From Data Rich to Action Ready

Written by Fed Gov Today | Jun 24, 2026 1:24:42 PM

Presented by Qualtrics & Carahsoft

Many agencies have spent years collecting more data, building dashboards and developing insight capabilities. Emilee Lehenbauer, VP, Federal at Qualtrics, says the next challenge is making sure that data reaches the right people in time to improve service delivery.

In this Innovation in Government segment from the GovExperience Summit, Lehenbauer discusses the role technology can play in cross-agency collaboration and integrated service ecosystems. She acknowledges that government agencies face real constraints around security, privacy and regulatory compliance. Those constraints are important and necessary. But agencies also face internal silos created by leadership structures, team boundaries, disconnected data systems and the policies that govern them.

Lehenbauer says agencies need a data layer that can cut across those silos. That means bringing together information from call centers, chats, email transcripts, surveys, agent notes and other channels into one place. When agencies aggregate that data, they can see what is happening across the service environment in real time.

The timing matters. In many organizations, insights are delivered through after-action reports that arrive weeks or months after the service issue occurred. By then, the opportunity to improve a specific interaction may be gone. Lehenbauer argues that the goal should be to empower agency leaders and front-line employees to act when the information is still actionable.
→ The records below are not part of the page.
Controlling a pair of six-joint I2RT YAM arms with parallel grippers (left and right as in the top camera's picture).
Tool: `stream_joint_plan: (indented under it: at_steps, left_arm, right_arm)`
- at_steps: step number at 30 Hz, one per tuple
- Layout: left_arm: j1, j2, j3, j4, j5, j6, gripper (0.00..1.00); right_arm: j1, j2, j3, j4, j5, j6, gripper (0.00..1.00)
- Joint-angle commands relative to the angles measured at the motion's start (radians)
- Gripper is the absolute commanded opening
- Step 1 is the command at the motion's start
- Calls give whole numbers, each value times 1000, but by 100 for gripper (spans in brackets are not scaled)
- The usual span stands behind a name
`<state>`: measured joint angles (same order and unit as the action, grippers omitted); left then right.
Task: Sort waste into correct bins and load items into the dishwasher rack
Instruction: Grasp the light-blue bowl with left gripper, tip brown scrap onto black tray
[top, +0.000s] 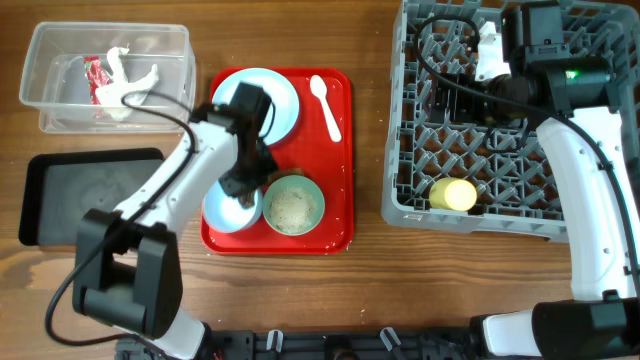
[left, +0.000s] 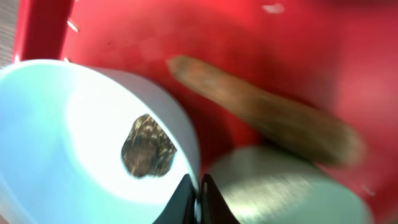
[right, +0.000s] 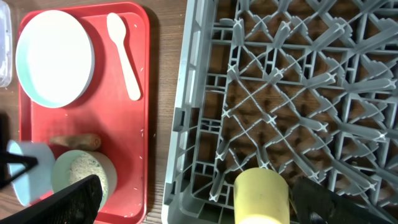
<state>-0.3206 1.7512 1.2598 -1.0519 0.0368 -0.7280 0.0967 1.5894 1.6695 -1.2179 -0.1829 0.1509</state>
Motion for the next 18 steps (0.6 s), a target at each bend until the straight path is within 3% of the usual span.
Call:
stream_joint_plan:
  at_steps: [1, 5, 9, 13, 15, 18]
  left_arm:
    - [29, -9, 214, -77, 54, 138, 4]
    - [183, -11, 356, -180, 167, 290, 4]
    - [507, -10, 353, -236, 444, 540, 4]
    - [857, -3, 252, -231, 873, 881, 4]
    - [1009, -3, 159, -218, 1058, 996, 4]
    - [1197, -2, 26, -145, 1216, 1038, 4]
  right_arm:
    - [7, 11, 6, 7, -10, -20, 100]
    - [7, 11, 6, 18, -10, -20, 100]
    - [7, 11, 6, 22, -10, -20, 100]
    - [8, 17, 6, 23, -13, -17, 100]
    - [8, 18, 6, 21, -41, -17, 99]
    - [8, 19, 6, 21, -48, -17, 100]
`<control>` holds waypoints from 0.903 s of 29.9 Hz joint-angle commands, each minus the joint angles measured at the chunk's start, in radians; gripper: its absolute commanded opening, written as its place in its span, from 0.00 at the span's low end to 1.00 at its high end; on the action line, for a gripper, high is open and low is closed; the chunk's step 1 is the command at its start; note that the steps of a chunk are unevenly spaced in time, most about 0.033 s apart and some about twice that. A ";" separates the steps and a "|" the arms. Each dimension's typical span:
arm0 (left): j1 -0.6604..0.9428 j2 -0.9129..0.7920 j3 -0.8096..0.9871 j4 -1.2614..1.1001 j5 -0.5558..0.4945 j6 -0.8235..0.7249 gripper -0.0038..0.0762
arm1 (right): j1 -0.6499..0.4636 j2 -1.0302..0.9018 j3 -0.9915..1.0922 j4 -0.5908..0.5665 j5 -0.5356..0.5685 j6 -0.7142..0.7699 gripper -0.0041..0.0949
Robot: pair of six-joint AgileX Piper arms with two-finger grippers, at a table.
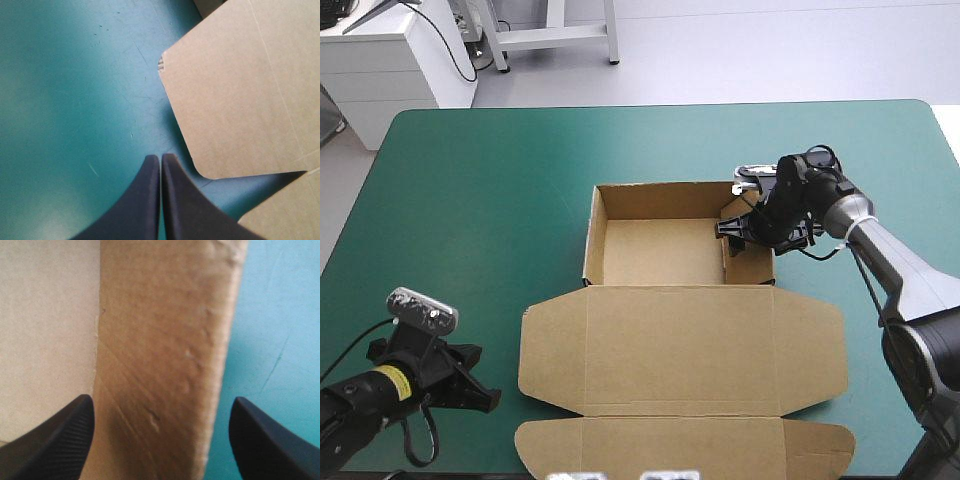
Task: Fold the box
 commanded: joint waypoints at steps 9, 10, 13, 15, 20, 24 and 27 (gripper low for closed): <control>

That is a shift from insight to action. Lehenbauer says many agencies are now data rich. They have identified the need for data, collected it, aggregated it and learned how to interpret much of what it says. The harder question is how to drive change from that information. Who gets the data? Do they have authority to act? Are governance structures clear? Do performance metrics reward collaboration? Does the culture allow employees to surface problems honestly?

The cultural dimension may be the most important part of the segment. Lehenbauer says technology is often not the biggest hurdle. Agencies may already have strong tools and supportive policies. But the organizational mindset can still prevent progress. Government leaders operate in environments where oversight is intense, including from Congress and other stakeholders. That can create fear when data tells a negative story.

Lehenbauer argues that agencies need a culture where negative data is not treated as failure, but as evidence of what needs to be fixed. If leaders punish bad metrics, employees may avoid surfacing the truth. If leaders use those metrics to guide improvement, agencies can identify friction points and solve them.

That mindset is essential for customer experience. Service delivery improves when agencies understand what people are experiencing, where processes are breaking down and what front-line teams need to respond. Omnichannel data can show the patterns, but culture determines whether the agency acts.

Lehenbauer’s segment captures a major turning point in government CX. The work is no longer just about collecting more feedback or producing more reports. It is about creating systems that move insight to the people closest to the work and giving them the authority, incentives and support to improve outcomes.

For agencies, being data rich is not enough. The next step is becoming action ready.

Key Takeaways

  • Agencies need omnichannel data that cuts across organizational silos.
  • Real-time insight can help front-line teams improve service delivery before problems become after-action reports.
  • Culture and governance determine whether data leads to meaningful change.